» Task directions:
Return the lines of the data below starting at the one holding "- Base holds" and ending at the one holding "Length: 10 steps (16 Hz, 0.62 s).", word for word, leaving every picture out.

» Supplied information:
....

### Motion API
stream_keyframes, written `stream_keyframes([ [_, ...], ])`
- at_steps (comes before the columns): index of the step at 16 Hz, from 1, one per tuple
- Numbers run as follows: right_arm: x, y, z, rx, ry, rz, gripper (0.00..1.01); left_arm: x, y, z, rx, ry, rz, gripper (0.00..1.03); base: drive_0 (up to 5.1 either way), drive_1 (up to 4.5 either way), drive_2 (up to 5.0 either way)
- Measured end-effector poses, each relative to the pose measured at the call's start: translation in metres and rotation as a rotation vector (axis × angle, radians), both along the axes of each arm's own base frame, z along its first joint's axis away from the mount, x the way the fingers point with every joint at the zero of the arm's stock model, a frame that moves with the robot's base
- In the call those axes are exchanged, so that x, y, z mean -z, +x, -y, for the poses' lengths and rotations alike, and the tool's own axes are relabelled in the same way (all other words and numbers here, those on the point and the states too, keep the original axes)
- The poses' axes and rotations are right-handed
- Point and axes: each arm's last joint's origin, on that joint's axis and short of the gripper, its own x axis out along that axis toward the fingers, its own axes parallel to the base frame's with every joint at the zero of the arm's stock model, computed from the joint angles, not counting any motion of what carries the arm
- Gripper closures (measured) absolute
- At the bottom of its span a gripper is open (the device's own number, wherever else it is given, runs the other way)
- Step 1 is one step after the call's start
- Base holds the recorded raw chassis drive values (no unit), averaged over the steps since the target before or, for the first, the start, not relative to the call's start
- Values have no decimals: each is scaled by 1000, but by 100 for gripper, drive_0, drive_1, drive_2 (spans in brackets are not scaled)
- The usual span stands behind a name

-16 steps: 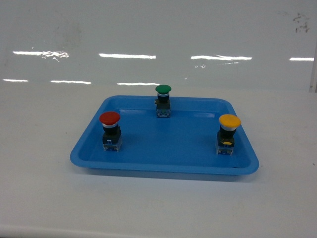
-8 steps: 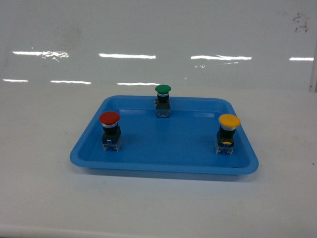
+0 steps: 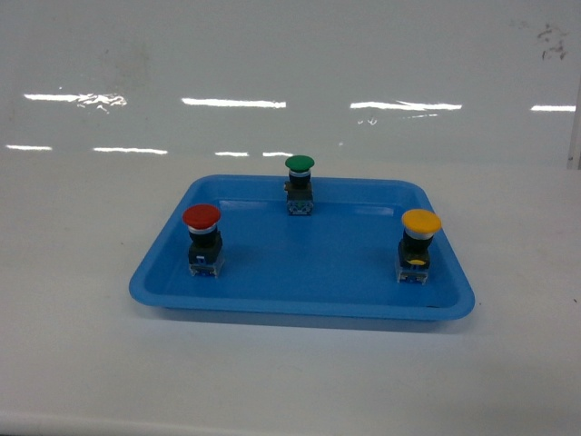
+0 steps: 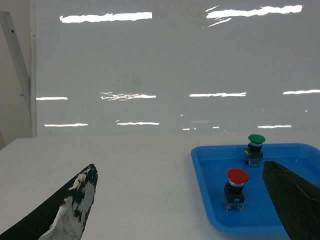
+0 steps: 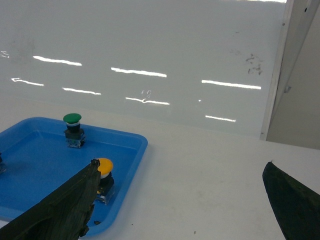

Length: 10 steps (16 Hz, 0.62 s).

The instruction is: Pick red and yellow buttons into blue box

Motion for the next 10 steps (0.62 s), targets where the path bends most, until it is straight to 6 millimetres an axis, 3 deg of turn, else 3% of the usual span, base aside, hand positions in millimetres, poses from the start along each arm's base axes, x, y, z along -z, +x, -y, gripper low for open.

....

» Result of the exercise:
- Base holds the recorded raw chassis drive values (no unit), averaged over the steps since the target before or, for the first, the start, not relative to the call's start
- Values have no decimals: each is scaled by 1000, but by 100 for gripper, drive_0, drive_1, drive_2 (spans in brackets are not scaled)
- The usual span stands behind a name

-16 steps: 
-8 steps: 
+0 steps: 
+0 steps: 
+0 steps: 

Length: 10 steps (16 Hz, 0.62 s).

There is no more to the output.